■ Exercise aim ■
Count how many lines of the material contain the string "analyst", then give that number and nothing more.

=== Material for the task ===

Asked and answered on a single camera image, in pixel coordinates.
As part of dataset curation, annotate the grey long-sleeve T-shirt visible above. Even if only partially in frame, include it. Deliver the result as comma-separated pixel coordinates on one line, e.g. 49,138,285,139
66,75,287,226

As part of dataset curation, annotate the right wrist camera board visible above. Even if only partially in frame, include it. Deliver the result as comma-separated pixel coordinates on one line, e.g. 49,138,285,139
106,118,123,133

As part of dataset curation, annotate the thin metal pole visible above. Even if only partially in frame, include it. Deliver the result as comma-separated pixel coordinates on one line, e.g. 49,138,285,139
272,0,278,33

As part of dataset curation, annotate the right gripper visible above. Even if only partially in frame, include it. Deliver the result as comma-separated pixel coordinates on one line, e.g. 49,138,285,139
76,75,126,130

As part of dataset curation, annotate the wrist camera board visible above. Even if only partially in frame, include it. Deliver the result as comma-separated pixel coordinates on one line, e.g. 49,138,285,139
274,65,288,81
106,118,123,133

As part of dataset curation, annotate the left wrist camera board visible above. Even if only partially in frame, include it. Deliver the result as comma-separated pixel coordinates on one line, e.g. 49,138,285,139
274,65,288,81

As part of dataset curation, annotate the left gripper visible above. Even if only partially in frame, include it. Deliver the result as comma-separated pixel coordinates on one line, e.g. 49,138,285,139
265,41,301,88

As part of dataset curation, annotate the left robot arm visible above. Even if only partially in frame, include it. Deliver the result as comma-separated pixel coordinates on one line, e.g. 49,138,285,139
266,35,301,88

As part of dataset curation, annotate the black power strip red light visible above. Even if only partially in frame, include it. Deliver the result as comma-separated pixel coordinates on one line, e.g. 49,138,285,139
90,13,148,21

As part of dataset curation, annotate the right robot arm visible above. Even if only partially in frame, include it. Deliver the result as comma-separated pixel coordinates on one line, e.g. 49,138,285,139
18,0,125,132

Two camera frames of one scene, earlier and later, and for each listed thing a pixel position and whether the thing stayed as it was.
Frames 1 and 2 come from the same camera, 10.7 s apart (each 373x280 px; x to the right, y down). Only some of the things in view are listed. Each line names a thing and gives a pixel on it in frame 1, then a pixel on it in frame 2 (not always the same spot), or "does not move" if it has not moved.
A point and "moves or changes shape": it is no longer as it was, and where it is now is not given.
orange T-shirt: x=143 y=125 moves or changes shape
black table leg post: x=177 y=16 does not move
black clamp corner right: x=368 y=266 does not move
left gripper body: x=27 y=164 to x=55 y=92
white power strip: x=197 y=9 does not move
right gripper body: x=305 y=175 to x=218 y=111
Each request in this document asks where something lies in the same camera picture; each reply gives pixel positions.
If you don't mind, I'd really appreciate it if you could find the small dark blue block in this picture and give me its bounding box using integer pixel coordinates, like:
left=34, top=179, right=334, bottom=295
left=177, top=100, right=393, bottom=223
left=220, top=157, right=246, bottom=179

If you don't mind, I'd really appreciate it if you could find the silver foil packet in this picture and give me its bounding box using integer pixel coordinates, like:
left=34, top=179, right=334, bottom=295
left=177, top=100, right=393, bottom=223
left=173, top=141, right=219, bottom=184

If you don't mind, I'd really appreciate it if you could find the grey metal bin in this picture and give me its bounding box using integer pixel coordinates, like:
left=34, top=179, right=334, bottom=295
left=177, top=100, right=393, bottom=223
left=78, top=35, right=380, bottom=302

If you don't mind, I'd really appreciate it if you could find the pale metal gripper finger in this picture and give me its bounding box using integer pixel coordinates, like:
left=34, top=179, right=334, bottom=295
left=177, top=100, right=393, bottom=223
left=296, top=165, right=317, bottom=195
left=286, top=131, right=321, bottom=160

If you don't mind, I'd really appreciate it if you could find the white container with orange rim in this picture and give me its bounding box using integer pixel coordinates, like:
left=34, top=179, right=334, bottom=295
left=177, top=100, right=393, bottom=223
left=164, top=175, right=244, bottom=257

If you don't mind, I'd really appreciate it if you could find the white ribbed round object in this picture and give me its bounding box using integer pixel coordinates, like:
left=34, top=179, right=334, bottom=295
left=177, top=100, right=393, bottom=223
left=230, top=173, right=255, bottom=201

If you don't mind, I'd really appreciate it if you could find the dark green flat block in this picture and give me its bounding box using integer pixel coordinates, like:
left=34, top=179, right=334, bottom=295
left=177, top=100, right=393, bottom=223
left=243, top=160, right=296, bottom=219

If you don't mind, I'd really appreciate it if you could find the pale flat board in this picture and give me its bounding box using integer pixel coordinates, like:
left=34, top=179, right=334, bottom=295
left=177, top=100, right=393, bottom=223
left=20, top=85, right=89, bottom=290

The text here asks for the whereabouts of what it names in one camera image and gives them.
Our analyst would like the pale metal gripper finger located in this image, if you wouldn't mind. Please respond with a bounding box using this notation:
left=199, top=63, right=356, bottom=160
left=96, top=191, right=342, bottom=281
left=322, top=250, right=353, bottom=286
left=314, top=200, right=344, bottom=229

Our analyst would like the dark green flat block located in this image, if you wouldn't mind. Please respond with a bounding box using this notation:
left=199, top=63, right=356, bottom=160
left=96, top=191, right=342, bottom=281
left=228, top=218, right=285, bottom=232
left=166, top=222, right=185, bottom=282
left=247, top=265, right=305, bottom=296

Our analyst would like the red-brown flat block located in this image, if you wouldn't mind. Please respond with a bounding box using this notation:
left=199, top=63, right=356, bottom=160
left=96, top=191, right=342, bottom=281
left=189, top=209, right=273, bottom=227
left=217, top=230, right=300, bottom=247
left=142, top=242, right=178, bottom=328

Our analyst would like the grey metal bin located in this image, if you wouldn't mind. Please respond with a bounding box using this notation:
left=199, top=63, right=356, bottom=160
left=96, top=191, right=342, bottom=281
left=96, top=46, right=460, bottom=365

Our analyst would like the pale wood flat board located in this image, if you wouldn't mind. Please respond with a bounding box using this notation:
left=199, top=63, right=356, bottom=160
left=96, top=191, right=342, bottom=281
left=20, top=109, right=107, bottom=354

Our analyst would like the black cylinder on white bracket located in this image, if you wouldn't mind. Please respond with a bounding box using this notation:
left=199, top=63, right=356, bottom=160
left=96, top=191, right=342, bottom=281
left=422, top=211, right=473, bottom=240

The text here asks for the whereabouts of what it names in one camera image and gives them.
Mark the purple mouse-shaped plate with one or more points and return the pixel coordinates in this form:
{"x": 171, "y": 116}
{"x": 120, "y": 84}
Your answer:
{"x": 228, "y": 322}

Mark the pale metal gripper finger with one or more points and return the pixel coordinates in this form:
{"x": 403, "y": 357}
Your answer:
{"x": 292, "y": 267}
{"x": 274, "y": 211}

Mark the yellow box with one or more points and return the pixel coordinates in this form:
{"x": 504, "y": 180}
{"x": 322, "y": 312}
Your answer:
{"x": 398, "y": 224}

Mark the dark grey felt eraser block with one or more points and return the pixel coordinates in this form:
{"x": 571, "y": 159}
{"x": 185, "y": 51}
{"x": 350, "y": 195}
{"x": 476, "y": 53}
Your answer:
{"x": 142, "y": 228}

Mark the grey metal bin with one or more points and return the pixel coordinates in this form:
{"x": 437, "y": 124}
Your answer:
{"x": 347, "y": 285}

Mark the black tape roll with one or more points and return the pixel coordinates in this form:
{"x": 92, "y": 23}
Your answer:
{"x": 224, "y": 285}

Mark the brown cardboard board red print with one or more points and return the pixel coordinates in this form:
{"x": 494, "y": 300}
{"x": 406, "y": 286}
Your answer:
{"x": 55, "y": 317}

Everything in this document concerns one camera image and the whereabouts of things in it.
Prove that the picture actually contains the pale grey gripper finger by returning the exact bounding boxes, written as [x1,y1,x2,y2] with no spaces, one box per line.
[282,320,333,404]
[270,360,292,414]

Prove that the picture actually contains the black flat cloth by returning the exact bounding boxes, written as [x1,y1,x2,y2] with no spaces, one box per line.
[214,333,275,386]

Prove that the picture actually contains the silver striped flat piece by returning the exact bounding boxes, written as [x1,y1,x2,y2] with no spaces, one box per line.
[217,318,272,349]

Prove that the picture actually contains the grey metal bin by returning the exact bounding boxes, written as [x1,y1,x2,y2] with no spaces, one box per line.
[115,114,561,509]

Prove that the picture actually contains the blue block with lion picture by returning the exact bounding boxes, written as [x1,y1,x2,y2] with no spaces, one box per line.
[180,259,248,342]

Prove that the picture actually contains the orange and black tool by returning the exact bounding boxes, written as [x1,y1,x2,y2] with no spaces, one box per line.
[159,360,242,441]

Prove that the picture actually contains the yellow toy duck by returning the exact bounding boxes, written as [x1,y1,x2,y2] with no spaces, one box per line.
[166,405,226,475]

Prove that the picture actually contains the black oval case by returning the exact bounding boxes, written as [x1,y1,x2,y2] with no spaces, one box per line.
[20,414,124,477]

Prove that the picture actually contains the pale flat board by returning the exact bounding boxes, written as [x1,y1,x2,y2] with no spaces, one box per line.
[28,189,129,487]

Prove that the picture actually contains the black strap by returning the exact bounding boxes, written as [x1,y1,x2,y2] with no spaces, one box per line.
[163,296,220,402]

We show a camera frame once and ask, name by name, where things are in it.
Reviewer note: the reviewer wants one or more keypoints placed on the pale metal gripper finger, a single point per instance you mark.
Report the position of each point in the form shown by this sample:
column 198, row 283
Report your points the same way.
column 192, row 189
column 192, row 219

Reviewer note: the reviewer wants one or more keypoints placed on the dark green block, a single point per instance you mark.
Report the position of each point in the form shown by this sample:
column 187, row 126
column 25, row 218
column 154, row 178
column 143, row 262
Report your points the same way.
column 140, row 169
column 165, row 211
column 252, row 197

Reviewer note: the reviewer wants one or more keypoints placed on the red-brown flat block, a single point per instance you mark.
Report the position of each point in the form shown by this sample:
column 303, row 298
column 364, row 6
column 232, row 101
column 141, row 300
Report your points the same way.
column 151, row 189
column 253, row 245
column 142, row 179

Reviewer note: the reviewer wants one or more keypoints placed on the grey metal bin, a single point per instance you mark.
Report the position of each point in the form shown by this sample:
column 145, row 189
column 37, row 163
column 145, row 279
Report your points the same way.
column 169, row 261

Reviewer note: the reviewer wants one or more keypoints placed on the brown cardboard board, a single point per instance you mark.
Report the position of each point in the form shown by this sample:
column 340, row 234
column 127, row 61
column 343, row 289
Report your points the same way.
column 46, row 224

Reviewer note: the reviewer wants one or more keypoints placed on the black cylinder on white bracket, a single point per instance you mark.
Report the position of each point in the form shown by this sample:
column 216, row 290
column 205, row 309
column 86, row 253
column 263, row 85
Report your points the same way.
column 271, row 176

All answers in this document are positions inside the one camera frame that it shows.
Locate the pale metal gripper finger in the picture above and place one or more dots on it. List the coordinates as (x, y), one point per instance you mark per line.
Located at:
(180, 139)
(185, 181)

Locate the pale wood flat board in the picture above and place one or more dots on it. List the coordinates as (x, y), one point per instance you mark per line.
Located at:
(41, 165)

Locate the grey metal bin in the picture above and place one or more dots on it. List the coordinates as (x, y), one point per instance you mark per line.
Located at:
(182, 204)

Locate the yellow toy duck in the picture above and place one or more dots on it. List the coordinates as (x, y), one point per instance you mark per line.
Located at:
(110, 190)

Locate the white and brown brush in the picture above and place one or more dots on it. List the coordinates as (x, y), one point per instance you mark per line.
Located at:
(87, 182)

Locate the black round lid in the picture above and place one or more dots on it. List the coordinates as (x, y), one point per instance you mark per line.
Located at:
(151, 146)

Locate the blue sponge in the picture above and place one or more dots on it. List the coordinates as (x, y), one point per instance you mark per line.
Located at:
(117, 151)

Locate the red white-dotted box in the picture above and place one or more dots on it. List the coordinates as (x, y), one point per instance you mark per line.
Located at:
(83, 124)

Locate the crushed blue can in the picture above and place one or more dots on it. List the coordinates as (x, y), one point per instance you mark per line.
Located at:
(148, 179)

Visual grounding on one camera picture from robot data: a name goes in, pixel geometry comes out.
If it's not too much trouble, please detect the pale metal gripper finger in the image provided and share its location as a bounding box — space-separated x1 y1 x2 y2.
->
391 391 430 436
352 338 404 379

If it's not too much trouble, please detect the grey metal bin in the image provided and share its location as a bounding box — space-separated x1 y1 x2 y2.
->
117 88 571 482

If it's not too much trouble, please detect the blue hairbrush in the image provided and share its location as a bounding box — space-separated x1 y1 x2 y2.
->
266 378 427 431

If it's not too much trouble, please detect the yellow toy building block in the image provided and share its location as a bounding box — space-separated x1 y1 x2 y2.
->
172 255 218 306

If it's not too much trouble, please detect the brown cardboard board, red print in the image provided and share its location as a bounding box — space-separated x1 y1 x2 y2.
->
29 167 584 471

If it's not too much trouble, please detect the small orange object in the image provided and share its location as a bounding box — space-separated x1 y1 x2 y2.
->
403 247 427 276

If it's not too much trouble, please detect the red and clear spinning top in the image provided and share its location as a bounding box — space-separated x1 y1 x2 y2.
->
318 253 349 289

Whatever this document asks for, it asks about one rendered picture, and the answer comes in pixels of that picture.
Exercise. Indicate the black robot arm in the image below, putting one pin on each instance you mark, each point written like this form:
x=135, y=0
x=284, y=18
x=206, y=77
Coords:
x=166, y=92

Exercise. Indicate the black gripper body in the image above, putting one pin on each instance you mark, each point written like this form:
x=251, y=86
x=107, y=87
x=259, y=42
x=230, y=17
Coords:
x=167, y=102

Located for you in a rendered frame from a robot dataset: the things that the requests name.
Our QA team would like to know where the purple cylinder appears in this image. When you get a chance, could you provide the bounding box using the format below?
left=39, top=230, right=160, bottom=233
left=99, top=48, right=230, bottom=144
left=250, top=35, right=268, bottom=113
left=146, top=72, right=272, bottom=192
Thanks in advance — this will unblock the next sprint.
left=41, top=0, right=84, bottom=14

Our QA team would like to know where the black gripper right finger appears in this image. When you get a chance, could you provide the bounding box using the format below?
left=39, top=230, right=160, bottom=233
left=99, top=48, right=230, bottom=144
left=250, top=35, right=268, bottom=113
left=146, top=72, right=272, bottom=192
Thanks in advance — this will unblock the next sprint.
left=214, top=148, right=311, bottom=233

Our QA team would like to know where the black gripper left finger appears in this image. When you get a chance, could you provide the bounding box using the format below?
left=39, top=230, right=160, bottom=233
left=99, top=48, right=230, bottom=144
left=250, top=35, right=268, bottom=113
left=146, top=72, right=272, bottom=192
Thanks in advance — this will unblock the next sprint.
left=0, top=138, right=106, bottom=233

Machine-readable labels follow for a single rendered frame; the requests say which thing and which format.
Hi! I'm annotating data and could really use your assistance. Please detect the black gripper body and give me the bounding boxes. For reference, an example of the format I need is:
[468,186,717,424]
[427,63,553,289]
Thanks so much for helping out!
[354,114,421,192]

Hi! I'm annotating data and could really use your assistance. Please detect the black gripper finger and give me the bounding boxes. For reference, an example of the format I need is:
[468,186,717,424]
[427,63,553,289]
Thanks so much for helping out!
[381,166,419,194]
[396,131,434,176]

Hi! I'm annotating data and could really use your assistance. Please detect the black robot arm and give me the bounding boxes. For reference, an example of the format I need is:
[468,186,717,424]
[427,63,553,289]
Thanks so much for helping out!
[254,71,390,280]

===

■ Written answer ■
6